Lo studioso del Medio Evo
era mistico, aveva, come unico vero obiettivo, la salvezza dell’anima, mentre
la sua visione della natura era condizionata da gravi pregiudizi.
B) Rinascimento (fine XIV – XVI secolo).
Al
Medio Evo seguì un periodo di rinascita del pensiero e dell’attività umana.
La natura cominciò ad essere
osservata senza preconcetti metafisici: essa divenne finalmente l’oggetto delle
ricerche scientifiche.
Questo
nuovo movimento culturale, che si sviluppò nei secoli XV e XVI, va sotto il
nome di Rinascimento.
La
scienza, così, si separò dalla filosofia e divenne autonoma.
Tuttavia, almeno nella prima
fase del Rinascimento, gli studiosi si richiamavano ancora alle idee dei
filosofi greci; ma poi cominciarono a nascere convincimenti nuovi e, finalmente,
si liberarono da molti preconcetti.
Sorse
allora il problema della scelta del metodo
d’indagine sulla natura.
Per
fortuna, la scelta fu a favore dell’esperienza e dell’interpretazione
matematica delle leggi,
Tuttavia,
lo studio delle scienze risentiva ancora di
gravi pregiudizi.
Infatti, si voleva indagare
sul perché e per qual fine un fenomeno si svolgeva in un
certo modo, perdendo di vista ancora una volta il vero problema della
scienza, che consiste nella ricerca del come esso si manifesta, della legge
che regola il fenomeno stesso e non tanto della causa che lo determina.
Tutto ciò fu compreso
perfettamente da G. Galilei, il cui
pensiero, quindi, va considerato alla luce di quest’ultimo periodo storico
(Rinascimento).
I suoi studi, uniti a quelli
di Copernico e di Newton, diedero una visione nuova
dell’universo, soppiantando quella vecchia di Aristotele e Tolomeo, durata molti secoli.
Solo
ai nostri tempi, per merito principale di A.
Einstein, si è avuta una percezione diversa del cosmo.
2. - Metodo
induttivo-sperimentale di Galileo Galilei (Pisa, 1564 –
Arcetri, 1642).
Il metodo proposto da Galilei, è in realtà induttivo-deduttivo, perché una volta
ottenuta, induttivamente, la legge, esso consente di ricavare, deduttivamente,
tutte le possibili conseguenze.
Vediamo con più
dettagli questo metodo.
·
Le quattro fasi del metodo.
Secondo
Galilei, alla legge fisica si deve giungere attraverso le seguenti quattro fasi:
1) Osservazione
del fenomeno,
come si manifesta
liberamente in natura, e ricerca dei dati utili per l’indagine, ossia delle grandezze fisiche da cui dipende;
2) ipotesi interpretativa,
ottenuta da un attento esame
del fenomeno che, per mezzo della matematica, conduce alla formulazione
analitica della ipotesi di legge, non ancora considerata valida;
3) deduzioni
ricavate dalle
ipotesi; cioè ricerca delle conseguenze della legge, mediante l’uso della
matematica;
4) esperimento,
ossia riproduzione artificiale, nel laboratorio, del fenomeno, o di una
sua conseguenza logica, dopo aver eliminato tutte le cause perturbatrici.
Solo se l’esperienza
conferma totalmente le ipotesi, allora la legge, per altro già formulata, è
considerata valida e, con essa, tutte le conseguenze logiche.
· Osservazioni.
Come si può vedere il metodo
di Galilei nelle prime due fasi è induttivo, ma nelle successive è deduttivo.
Inoltre, non bisogna
confondere il suo metodo, detto anche induttivo-matematico,
con il metodo induttivo-empirico di Bacone.
Il metodo di Bacone è solo
induttivo.
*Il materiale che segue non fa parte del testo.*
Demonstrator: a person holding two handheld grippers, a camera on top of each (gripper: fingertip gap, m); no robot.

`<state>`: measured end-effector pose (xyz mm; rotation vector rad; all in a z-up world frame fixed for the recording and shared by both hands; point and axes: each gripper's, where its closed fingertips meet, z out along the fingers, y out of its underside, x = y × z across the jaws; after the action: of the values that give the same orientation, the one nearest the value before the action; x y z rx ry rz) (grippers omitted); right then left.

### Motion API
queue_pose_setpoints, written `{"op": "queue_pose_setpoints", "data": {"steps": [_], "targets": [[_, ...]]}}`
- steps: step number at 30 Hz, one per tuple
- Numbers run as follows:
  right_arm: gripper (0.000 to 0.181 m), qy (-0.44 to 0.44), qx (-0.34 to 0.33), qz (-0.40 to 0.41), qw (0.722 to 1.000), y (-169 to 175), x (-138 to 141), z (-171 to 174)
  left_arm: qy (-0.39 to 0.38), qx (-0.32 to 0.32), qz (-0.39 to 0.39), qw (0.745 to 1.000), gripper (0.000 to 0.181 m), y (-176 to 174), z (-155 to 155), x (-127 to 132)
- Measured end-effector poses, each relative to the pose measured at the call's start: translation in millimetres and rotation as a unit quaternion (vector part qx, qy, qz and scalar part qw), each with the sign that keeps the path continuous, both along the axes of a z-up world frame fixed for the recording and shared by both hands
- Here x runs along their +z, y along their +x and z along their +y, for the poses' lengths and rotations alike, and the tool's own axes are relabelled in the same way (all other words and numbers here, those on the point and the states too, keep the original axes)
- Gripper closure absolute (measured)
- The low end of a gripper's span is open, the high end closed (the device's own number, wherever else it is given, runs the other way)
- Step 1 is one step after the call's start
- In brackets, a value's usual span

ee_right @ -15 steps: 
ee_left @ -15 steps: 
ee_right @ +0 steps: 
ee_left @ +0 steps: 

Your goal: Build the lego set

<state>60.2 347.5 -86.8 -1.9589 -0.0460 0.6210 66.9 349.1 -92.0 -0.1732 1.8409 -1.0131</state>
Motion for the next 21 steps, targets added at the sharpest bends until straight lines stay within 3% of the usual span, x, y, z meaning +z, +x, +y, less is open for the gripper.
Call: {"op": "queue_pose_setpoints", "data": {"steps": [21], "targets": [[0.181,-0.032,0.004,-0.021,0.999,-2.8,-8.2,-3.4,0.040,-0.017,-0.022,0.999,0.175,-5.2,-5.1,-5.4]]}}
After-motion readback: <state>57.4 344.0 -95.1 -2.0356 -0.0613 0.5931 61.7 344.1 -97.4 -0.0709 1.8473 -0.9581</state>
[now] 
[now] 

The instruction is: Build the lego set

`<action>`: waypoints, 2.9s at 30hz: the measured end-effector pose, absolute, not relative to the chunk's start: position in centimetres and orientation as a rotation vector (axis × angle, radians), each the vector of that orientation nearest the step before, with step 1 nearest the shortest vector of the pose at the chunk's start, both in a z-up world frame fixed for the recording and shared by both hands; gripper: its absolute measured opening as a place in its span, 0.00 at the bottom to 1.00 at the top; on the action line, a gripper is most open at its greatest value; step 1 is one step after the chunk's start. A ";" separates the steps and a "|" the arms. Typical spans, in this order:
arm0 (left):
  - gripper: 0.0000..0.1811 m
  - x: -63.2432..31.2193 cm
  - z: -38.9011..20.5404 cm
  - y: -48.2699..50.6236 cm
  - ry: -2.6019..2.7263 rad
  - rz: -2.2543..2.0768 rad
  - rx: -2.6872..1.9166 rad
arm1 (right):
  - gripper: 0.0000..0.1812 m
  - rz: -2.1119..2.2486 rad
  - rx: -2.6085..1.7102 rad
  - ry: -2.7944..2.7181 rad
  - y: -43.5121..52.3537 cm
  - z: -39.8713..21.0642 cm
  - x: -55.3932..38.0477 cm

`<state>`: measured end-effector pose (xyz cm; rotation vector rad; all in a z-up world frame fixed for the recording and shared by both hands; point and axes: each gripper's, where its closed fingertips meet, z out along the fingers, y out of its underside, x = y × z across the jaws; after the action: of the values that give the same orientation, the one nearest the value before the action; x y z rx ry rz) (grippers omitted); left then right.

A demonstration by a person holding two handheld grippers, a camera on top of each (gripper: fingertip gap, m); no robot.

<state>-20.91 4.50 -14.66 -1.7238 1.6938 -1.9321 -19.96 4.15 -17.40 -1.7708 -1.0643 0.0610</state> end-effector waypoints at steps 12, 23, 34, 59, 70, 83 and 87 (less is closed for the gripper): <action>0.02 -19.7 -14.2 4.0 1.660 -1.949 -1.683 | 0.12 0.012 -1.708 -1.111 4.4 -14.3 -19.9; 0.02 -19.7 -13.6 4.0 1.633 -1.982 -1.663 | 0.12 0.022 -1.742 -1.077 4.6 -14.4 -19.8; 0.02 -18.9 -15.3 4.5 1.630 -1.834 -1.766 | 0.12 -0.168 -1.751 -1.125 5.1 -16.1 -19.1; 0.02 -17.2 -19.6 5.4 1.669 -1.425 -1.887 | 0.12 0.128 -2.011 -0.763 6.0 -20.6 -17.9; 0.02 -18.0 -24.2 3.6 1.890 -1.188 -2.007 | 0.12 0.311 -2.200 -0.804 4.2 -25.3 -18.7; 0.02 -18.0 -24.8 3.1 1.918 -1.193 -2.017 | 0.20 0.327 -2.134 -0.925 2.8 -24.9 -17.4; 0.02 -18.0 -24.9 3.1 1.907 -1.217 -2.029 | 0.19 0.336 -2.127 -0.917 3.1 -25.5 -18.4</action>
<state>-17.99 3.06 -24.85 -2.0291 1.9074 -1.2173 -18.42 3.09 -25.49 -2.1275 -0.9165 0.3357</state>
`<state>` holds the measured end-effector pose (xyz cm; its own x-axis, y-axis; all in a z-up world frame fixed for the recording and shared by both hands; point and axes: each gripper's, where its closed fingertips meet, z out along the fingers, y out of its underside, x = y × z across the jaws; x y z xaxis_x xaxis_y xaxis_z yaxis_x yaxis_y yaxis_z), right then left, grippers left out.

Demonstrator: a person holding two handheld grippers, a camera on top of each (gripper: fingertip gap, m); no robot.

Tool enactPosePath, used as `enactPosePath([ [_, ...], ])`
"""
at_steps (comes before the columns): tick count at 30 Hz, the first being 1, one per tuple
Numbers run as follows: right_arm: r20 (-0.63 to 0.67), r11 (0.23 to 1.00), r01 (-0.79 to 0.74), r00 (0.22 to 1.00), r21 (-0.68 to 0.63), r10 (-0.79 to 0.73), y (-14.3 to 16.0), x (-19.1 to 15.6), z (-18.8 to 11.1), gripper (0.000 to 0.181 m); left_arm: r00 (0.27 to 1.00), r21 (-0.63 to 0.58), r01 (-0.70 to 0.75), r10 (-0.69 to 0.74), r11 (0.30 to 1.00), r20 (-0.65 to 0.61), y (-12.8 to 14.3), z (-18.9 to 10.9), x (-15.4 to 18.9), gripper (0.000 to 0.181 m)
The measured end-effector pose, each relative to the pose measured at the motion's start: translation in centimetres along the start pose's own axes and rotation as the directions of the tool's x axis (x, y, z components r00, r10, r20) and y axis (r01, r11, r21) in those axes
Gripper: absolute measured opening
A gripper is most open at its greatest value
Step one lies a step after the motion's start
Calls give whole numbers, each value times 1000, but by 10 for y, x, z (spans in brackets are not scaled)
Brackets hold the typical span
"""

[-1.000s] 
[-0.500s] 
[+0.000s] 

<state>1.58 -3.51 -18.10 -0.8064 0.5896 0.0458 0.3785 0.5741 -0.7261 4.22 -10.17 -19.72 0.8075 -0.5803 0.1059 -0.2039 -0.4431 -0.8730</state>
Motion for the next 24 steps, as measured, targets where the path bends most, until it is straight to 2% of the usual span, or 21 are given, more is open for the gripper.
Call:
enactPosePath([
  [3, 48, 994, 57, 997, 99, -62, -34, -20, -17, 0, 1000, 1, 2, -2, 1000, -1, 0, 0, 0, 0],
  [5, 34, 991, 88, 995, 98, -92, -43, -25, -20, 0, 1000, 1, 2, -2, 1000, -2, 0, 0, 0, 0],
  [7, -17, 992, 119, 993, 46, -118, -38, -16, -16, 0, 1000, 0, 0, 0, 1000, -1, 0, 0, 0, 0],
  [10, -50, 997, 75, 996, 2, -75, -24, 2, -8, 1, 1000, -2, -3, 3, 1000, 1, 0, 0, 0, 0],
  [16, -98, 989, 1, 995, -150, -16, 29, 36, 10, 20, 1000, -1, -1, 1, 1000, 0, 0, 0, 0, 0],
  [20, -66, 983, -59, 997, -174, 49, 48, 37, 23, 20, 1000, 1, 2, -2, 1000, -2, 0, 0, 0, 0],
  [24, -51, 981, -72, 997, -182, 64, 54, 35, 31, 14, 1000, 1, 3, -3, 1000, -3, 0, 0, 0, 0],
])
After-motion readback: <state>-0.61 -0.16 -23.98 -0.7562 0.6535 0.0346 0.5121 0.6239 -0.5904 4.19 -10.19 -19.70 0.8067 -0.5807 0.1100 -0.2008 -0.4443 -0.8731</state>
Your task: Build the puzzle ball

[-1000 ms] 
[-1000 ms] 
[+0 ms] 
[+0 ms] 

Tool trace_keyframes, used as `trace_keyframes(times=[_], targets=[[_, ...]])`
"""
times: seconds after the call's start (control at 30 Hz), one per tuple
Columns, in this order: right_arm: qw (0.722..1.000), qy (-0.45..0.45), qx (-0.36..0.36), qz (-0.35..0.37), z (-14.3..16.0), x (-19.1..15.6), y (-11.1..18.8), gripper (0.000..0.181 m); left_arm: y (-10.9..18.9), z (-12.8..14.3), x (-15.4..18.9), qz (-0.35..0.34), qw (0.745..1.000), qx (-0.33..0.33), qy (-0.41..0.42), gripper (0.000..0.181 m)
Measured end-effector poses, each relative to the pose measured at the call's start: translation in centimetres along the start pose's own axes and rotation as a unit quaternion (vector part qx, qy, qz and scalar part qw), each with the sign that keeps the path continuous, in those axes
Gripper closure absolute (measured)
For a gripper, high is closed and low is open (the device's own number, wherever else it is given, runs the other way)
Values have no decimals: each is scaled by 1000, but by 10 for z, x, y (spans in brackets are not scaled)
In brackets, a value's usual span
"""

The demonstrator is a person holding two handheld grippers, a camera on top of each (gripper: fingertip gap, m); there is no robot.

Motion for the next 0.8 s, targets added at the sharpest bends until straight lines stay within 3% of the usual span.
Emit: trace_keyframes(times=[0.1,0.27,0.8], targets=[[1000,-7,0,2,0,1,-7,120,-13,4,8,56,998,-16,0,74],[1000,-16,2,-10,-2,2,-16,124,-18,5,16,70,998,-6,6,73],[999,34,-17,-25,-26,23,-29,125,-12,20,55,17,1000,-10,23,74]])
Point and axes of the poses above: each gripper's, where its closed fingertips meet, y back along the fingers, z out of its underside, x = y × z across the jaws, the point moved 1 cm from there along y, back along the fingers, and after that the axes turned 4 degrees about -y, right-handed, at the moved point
In altre parole si limita alla ricerca della sola legge fisica qualitativa, cioè descrizione del fenomeno e relazione, solo a parole, fra cause ed
effetti.
Per Galilei, inoltre, la
natura non si può costruire solo sulla carta, come vogliono i razionalisti
(per esempio, Aristotele), ma sono necessarie l’esperienza e l’uso dei calcoli,
perché le leggi si possono esprimere solo in termini matematici.
Egli ritiene che si possa
indagare solo sulle qualità primarie
del mondo esterno, ossia quelle che possono essere rappresentate da numeri,
quali le dimensioni dei corpi, lo spazio, il tempo (cioè, le grandezze fisiche), poiché solo queste
esistono sicuramente, al di fuori di noi.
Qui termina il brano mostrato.